Over a year ago, I dropped out of my PhD program in economics because I was not at a school that was going to allow me to do the econ/cs type work I was working on. Leaving my PhD program was one the best things I ever did because it has allowed me to pursue whatever I want to do with the skills I've acquired.

The problem with academic economics is that the data most economists use is so bad and outdated -- such as data from FRED, BLS, and other publicly available sources where everyone and their uncle can download the same CSV dataset that was aggregated by some government employee. The race then is to see who can put together the most elegant econometric model to handle all the issues with the data. The rules of the game change when you create your own dataset and thus have control over while variables to include, the aggregation, the frequency, etc.

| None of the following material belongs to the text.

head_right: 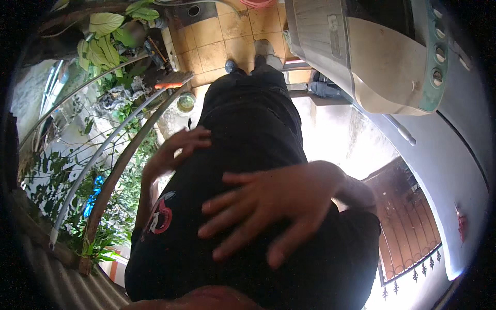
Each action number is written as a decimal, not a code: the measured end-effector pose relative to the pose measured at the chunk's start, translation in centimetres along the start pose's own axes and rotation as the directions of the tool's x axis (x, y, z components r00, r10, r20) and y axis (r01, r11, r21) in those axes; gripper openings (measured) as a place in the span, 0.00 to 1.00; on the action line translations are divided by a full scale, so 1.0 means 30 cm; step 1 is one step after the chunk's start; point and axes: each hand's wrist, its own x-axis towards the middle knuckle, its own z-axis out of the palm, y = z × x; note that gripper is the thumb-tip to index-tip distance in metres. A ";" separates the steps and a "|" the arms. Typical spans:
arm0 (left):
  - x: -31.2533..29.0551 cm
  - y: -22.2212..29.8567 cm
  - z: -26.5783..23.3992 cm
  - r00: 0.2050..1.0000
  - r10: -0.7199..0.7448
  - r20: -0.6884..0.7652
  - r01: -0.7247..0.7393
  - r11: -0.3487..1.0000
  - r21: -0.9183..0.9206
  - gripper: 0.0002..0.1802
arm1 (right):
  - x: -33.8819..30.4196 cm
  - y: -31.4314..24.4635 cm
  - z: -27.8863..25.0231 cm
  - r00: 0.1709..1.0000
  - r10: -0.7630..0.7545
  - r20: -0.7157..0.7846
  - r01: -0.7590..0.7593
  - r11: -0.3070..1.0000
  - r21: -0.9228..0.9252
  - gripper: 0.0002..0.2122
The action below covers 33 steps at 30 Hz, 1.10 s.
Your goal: Wash hands and lower arms under a faucet outdoors.
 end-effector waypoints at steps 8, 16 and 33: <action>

Long story short, if you are an economist wanting to do programming, learn to adapt those skills in academia (best way is to find a great advisor -- if there isn't one in your economics department, check the business school as bschool professors are often much more open to highly empirical analyses and care [marginally] less about getting the theory perfect). Or, if you want an easier lifestyle that is much more rewarding, ditch academia for the private sector. You'll find the economists in the private sector to be much more knowledgeable about cutting edge technologies and willing to listen and learn from what you have to say.